#### YOUR OBJECTIVE
Every line of the data is to be transcribed without error.

#### RECORDED INFORMATION
=======

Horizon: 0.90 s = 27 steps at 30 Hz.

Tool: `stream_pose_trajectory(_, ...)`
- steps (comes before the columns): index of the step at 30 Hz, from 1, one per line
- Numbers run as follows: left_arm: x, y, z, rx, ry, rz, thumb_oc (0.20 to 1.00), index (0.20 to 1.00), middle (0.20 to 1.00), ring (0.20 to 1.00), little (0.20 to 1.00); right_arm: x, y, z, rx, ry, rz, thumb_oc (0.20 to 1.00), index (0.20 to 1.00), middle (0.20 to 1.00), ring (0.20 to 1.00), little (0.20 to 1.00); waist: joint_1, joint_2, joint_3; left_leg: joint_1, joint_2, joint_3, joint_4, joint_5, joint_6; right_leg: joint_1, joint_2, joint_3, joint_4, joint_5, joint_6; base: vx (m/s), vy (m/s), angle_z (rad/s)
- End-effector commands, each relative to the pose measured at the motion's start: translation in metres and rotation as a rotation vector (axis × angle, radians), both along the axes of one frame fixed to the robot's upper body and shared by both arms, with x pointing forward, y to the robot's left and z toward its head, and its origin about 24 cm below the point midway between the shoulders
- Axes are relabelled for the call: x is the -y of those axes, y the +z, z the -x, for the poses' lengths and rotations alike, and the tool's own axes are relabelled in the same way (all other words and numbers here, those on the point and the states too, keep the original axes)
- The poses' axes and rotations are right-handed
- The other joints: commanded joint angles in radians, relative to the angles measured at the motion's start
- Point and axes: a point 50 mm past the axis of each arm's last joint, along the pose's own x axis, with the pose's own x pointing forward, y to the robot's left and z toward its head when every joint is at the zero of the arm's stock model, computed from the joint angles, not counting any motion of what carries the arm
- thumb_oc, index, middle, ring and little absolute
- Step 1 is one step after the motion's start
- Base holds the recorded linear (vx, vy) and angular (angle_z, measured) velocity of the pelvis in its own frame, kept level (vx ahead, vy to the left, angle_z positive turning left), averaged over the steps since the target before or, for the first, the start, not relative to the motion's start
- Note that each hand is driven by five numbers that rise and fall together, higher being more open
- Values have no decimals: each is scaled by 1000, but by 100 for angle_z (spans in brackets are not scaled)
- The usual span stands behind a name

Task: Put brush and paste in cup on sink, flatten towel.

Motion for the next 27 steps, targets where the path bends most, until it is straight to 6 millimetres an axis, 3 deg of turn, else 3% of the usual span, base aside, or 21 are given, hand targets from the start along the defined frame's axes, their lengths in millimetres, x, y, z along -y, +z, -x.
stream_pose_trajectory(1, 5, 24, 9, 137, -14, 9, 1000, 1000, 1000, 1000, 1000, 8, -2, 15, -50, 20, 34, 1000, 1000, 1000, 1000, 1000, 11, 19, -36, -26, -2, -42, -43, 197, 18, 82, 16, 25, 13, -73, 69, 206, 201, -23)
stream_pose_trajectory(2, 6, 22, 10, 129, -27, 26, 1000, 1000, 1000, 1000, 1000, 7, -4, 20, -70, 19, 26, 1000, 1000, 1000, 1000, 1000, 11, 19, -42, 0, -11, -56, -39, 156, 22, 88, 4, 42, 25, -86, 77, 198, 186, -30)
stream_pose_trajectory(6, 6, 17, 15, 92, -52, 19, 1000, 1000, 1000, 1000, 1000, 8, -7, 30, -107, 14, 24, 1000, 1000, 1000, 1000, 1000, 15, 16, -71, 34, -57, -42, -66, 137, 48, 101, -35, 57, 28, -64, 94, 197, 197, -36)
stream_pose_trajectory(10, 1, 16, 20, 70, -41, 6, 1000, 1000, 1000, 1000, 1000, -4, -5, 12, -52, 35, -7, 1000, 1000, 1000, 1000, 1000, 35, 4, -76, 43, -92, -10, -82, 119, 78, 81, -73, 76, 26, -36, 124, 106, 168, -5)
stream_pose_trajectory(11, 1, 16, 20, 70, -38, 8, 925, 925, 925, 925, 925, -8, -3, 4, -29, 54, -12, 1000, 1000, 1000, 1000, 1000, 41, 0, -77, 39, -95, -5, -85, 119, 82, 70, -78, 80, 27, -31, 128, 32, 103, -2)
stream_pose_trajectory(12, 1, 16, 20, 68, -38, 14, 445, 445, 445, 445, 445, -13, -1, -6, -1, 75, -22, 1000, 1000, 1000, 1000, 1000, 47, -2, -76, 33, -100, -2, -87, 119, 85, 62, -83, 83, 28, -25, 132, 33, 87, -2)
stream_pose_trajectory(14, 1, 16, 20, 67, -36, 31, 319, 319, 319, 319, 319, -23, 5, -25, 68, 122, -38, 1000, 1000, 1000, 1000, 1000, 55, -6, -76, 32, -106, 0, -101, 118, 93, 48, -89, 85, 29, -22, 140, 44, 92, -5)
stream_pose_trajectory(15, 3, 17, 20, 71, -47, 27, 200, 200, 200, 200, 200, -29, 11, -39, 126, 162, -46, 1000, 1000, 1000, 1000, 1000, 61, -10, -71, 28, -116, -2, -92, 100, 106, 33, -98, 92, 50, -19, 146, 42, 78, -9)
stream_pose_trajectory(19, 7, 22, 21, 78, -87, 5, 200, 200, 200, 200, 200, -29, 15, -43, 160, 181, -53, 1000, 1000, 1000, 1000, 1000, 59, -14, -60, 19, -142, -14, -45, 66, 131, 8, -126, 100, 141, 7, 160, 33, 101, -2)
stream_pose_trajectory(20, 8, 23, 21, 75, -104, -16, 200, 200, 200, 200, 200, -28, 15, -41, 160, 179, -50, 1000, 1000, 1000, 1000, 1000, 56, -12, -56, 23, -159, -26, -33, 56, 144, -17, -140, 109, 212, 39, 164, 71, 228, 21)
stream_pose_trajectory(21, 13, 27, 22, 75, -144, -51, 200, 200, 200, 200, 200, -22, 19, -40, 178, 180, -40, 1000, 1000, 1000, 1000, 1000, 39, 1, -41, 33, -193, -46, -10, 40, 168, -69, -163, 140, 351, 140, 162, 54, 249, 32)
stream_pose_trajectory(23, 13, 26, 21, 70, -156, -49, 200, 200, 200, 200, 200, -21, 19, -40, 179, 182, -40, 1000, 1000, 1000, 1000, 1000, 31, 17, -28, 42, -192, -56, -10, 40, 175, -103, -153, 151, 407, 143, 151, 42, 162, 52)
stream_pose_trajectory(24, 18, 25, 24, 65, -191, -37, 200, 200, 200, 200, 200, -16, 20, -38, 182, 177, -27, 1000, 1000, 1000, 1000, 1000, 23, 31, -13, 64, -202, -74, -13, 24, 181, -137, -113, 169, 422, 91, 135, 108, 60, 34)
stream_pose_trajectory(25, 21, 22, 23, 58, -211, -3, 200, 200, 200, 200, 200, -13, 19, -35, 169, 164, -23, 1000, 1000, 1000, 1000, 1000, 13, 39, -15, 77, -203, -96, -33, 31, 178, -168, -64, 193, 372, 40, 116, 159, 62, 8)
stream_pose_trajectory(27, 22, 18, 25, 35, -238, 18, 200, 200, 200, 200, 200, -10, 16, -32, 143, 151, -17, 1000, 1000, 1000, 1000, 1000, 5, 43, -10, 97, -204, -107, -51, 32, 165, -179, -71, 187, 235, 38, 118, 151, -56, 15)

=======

#### RESPONSE TO THIS TASK
Horizon: 0.90 s = 27 steps at 30 Hz.

Tool: `stream_pose_trajectory(_, ...)`
- steps (comes before the columns): index of the step at 30 Hz, from 1, one per line
- Numbers run as follows: left_arm: x, y, z, rx, ry, rz, thumb_oc (0.20 to 1.00), index (0.20 to 1.00), middle (0.20 to 1.00), ring (0.20 to 1.00), little (0.20 to 1.00); right_arm: x, y, z, rx, ry, rz, thumb_oc (0.20 to 1.00), index (0.20 to 1.00), middle (0.20 to 1.00), ring (0.20 to 1.00), little (0.20 to 1.00); waist: joint_1, joint_2, joint_3; left_leg: joint_1, joint_2, joint_3, joint_4, joint_5, joint_6; right_leg: joint_1, joint_2, joint_3, joint_4, joint_5, joint_6; base: vx (m/s), vy (m/s), angle_z (rad/s)
- End-effector commands, each relative to the pose measured at the motion's start: translation in metres and rotation as a rotation vector (axis × angle, radians), both along the axes of one frame fixed to the robot's upper body and shared by both arms, with x pointing forward, y to the robot's left and z toward its head, and its origin about 24 cm below the point midway between the shoulders
- Axes are relabelled for the call: x is the -y of those axes, y the +z, z the -x, for the poses' lengths and rotations alike, and the tool's own axes are relabelled in the same way (all other words and numbers here, those on the point and the states too, keep the original axes)
- The poses' axes and rotations are right-handed
- The other joints: commanded joint angles in radians, relative to the angles measured at the motion's start
- Point and axes: a point 50 mm past the axis of each arm's last joint, along the pose's own x axis, with the pose's own x pointing forward, y to the robot's left and z toward its head when every joint is at the zero of the arm's stock model, computed from the joint angles, not counting any motion of what carries the arm
- thumb_oc, index, middle, ring and little absolute
- Step 1 is one step after the motion's start
- Base holds the recorded linear (vx, vy) and angular (angle_z, measured) velocity of the pelvis in its own frame, kept level (vx ahead, vy to the left, angle_z positive turning left), averaged over the steps since the target before or, for the first, the start, not relative to the motion's start
- Note that each hand is driven by five numbers that rise and fall together, higher being more open
- Values have no decimals: each is scaled by 1000, but by 100 for angle_z (spans in brackets are not scaled)
- The usual span stands behind a name

Task: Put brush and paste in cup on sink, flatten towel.

Motion for the next 27 steps, targets where the path bends most, until it is straight to 6 millimetres an axis, 3 deg of turn, else 3% of the usual span, base aside, or 21 are given, hand targets from the start along the defined frame's axes, their lengths in millimetres, x, y, z along -y, +z, -x.
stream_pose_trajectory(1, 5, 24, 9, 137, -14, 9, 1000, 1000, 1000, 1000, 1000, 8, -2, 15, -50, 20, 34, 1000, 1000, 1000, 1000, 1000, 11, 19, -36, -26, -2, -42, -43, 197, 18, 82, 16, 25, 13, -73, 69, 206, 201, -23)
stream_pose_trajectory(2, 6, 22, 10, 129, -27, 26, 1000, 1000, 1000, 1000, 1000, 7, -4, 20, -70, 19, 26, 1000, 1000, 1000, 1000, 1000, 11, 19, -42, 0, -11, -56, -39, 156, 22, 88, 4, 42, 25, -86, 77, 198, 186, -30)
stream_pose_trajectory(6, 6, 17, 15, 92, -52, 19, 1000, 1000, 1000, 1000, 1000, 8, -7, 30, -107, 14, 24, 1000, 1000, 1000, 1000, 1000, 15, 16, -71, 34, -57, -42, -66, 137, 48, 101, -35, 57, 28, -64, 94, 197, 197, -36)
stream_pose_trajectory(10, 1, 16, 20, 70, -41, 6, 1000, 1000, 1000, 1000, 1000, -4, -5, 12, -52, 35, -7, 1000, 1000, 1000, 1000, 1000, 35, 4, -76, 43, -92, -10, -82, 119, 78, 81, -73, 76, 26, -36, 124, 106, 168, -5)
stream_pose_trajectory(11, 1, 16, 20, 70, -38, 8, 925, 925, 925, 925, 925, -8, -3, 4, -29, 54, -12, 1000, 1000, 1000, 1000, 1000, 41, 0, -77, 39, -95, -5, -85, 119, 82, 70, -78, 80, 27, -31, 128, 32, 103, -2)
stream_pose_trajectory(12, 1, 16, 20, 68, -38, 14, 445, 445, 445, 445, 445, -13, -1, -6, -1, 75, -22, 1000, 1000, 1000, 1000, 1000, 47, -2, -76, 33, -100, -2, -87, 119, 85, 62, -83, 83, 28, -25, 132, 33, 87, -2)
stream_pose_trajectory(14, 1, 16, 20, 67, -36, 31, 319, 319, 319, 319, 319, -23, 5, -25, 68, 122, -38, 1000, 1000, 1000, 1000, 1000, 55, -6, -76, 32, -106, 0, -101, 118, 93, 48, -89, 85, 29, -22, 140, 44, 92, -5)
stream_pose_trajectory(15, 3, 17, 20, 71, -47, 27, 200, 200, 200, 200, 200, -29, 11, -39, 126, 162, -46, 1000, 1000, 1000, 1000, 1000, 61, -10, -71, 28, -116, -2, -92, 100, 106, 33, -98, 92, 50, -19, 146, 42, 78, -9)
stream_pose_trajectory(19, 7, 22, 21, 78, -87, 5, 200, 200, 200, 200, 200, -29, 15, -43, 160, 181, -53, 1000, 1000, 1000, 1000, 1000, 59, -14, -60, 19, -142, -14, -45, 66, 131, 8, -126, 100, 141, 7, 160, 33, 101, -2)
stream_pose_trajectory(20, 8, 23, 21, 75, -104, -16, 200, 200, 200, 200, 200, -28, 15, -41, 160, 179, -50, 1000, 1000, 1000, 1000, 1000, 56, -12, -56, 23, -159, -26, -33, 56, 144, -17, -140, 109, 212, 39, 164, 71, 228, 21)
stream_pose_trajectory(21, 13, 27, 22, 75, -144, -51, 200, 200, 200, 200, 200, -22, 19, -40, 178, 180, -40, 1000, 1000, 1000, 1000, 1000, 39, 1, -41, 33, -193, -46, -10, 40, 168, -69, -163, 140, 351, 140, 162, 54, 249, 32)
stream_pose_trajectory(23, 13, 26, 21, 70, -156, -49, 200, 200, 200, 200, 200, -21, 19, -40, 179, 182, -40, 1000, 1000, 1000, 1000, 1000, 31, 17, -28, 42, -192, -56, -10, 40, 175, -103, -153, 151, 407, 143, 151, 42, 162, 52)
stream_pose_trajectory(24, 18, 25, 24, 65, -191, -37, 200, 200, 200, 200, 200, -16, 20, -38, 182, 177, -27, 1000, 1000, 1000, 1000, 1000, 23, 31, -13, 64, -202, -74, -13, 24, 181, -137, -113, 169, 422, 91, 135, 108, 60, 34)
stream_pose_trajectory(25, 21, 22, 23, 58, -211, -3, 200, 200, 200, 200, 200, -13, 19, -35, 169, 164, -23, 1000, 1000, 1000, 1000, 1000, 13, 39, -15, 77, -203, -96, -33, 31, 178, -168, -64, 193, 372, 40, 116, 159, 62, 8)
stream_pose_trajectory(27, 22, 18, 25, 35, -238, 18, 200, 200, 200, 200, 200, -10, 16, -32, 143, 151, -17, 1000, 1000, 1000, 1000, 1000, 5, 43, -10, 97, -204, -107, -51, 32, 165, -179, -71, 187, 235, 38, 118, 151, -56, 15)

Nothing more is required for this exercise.